What the task requires
Every line from the one that contains "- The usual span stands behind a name" to the end of the material below should be output exactly, with both ends included and nothing else.

Data excerpt
* * * * * * *
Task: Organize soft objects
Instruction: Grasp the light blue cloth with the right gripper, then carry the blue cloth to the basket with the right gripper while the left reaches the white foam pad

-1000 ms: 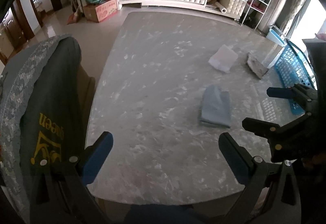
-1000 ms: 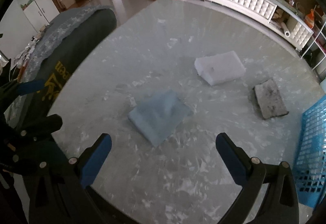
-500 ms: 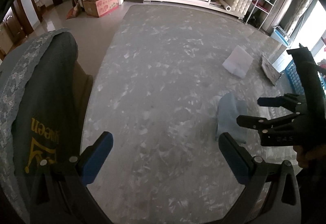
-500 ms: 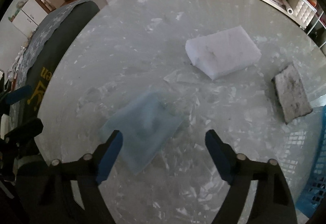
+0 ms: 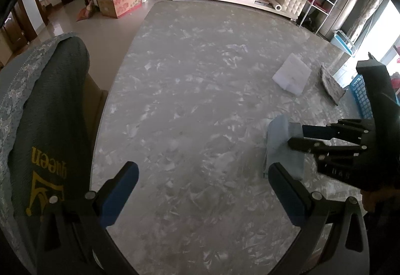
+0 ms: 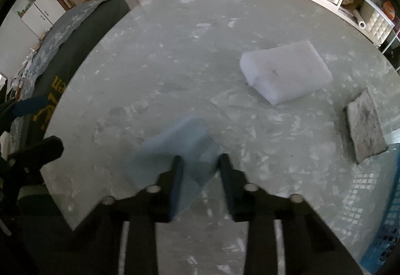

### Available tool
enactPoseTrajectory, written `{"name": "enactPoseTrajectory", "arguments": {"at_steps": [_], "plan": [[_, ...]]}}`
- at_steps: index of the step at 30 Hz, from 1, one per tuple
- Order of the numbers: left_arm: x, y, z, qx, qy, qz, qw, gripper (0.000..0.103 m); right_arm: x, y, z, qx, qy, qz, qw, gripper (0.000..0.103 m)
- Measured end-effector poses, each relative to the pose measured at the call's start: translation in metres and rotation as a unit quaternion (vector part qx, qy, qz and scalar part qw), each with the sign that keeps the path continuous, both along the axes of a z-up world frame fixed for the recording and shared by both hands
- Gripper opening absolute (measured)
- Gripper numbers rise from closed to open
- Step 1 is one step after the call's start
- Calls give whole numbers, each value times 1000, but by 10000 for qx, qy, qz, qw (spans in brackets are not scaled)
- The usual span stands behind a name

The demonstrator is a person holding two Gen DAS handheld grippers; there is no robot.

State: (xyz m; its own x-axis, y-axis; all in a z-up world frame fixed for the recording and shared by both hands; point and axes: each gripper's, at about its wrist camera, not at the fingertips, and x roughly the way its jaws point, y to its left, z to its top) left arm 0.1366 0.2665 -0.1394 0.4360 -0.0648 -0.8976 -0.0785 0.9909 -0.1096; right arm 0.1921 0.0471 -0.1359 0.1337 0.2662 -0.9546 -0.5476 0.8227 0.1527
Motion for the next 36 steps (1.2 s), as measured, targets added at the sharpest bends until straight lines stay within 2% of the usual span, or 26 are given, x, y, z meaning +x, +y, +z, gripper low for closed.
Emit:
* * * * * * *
Solved exercise
- The usual span stands behind a name

The demonstrator is a person holding two Gen DAS handheld grippers; there is no robot.

State: (xyz m; its own x-axis, y-axis; all in a z-up world frame fixed for the recording and shared by both hands; point and axes: each gripper's, at about its wrist camera, not at the fingertips, and x roughly the way its jaws point, y to its left, z to its top) left arm 0.1366 0.2665 -0.1394 0.4360 -0.0648 -0.8976 -0.0785 0.9909 -0.1096; right arm 0.1921 0.0471 -0.1359 0.1337 0.2662 -0.9546 -0.5476 0.8227 0.1527
Motion for the next 36 steps (1.2 s), as measured, targets added at the sharpest bends until straight lines stay within 2% of the usual span, or 26 are given, x, y, z meaning +x, +y, +z, gripper low for closed.
Emit:

This completes the response.